God designed earth and its physical and biological systems to be robust, resilient, stable and self-correcting. They are not fragile or unstable. According to recorded history, they have endured for thousands of years. Consequently, life thrives on earth.
Creation is separate to the Creator. “They exchanged the truth of God for a lie, and worshipped and served created things rather than the Creator” (Rom 1:25).
God owns creation. “The earth is the Lord’s, and everything in it, the world, and all who live in it” (Ps. 24:1).
The awe and beauty of nature. “The heavens declare the glory of God” (Ps. 8:1; 19:1; 97:6). Nature reveals God’s glory. “Thank you [God] for making me so wonderfully complex! Your workmanship is marvelous—how well I know it” (Ps. 139:14NLT). “For since the creation of the world God’s invisible qualities—His eternal power and divine nature—have been clearly seen, being understood from what has been made, so that people are without excuse” (Rom. 1:20NIV).
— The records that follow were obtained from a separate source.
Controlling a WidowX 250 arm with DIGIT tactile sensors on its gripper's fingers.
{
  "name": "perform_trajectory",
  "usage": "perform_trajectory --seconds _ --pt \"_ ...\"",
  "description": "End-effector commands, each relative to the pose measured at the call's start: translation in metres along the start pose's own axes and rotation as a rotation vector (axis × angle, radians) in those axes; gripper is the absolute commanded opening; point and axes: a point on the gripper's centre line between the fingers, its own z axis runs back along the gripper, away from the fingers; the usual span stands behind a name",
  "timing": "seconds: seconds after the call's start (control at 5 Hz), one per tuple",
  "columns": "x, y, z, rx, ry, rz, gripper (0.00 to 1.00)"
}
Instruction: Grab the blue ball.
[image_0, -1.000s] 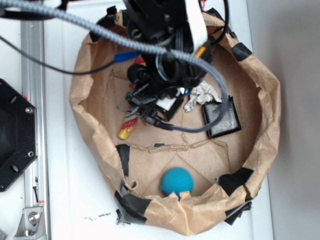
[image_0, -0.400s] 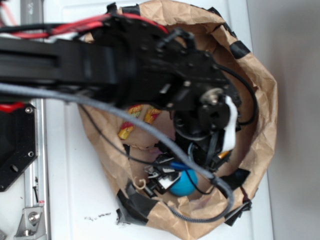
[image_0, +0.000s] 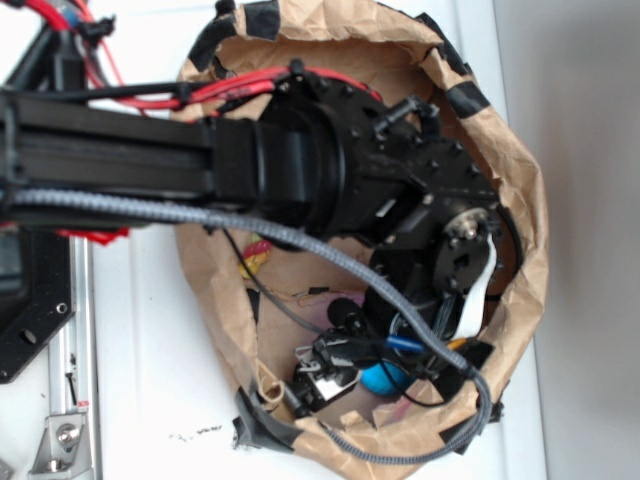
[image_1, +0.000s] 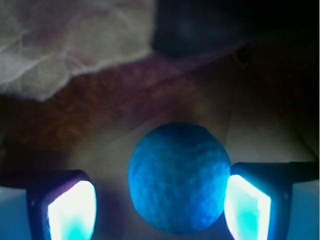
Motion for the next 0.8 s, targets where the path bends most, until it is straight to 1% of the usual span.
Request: perform_trajectory --seconds 0.0,0.2,0.4,0.6 --pt "0.021 -0.025 -0.004 0.085 0.021 -0.061 0.0" --pt "0.006 -0.019 0.017 0.142 0.065 0.104 0.0" --pt "-0.012 -0.021 0.083 0.096 0.153 0.405 0.0" --pt "-0.02 -0.035 0.141 0.37 0.189 0.624 0.0"
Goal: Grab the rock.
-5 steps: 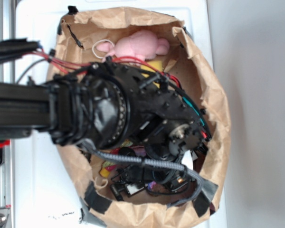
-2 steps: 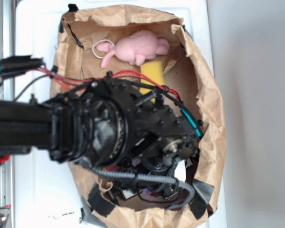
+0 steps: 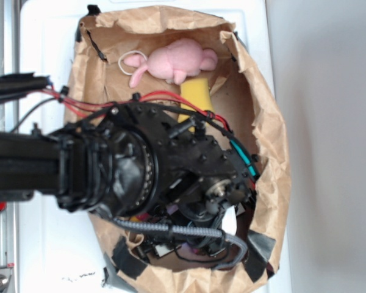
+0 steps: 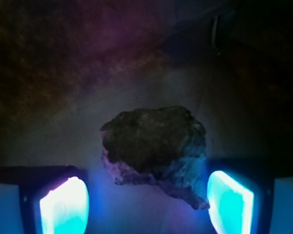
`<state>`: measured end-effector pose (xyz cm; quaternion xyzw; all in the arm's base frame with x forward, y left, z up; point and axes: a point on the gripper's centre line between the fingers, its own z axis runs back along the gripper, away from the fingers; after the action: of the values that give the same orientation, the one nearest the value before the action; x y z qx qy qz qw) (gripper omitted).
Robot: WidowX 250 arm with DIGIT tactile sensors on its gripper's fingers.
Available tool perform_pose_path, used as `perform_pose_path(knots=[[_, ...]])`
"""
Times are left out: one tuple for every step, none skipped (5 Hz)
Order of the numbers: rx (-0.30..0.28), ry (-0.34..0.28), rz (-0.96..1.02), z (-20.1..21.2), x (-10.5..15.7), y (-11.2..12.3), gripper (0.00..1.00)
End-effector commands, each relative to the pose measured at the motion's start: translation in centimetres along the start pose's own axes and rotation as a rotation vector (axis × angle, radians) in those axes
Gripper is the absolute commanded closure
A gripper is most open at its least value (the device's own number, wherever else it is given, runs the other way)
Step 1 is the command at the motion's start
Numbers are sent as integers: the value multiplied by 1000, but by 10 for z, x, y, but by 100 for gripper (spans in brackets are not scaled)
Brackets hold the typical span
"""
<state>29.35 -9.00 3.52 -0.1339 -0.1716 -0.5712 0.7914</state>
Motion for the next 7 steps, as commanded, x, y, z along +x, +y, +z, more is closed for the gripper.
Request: perform_pose_path(knots=[[2,-58,-51,12,35,-6,0],[-4,-90,-18,20,39,-2,0],[-3,-116,5,26,44,3,0],[3,-125,15,26,45,3,0],[22,-145,32,27,47,8,0],[32,-159,34,27,49,13,0],[37,-161,17,24,48,12,0]])
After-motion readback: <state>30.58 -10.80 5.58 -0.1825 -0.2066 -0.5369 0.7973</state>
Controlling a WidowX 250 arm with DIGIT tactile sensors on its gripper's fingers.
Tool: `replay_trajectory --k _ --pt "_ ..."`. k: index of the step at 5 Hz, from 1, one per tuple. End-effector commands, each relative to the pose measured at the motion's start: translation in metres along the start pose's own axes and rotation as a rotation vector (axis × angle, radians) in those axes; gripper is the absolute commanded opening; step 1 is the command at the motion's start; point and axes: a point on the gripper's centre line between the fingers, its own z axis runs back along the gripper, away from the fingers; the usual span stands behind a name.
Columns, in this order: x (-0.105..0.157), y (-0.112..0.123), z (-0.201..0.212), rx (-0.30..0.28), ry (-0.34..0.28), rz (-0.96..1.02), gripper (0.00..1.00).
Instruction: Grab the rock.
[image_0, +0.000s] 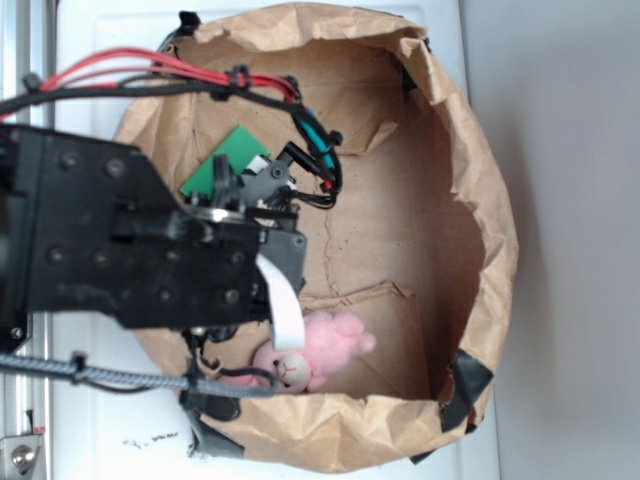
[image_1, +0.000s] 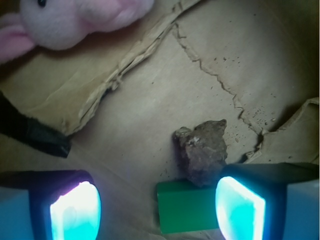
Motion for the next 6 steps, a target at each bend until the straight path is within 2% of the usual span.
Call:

The relationship between God, people and nature can be summarized as follows. God is infinite and personal. People are finite and personal. Animals, plants and machines are finite and impersonal. So, humanity has special value, we share personality with God. We were made in God’s image, and people still have some of God’s image (Gen 9:6). Also, God came to earth as a man. So the Bible says that humans are both a part of nature (but not on the basis of biological unity), and apart from nature (like God). Nature is not our Mother, it is our brother and sister (as we are both created things).
God sustains everything.
God not only made it all, He also sustains, maintains, and preserves His creation. The Bible says that Jesus is “sustaining all things by His powerful word” (Heb. 1:3). He protects it from harm and provides for the needs of His creatures. And Paul said, “In Him [Christ] all things hold together” (Col. 1:17) and “in Him [God] we live and move and have our being” (Acts 17:28). “Nothing in all creation is hidden from God’s sight” (Heb. 4:13). So the Bible teaches that God sustains natural processes. The creation is dependent on the Creator for its continuing existence.
This includes the forces that hold things together (such as nuclear forces and gravity). Without Him all things would fly apart! God also cares for birds and vegetation. “Look at the birds of the air; they do not sow or reap or store away in barns, and yet your heavenly Father feeds them. Are you not much more valuable than they?” (Mt. 6:26). “And why do you worry about clothes? See how the flowers of the field grow. They do not labor or spin.” (Mt.6:28). “If that is how God clothes the grass of the field, which is here today and tomorrow is thrown into the fire, will He not much more clothe you – you of little faith?” (Mt. 6:30).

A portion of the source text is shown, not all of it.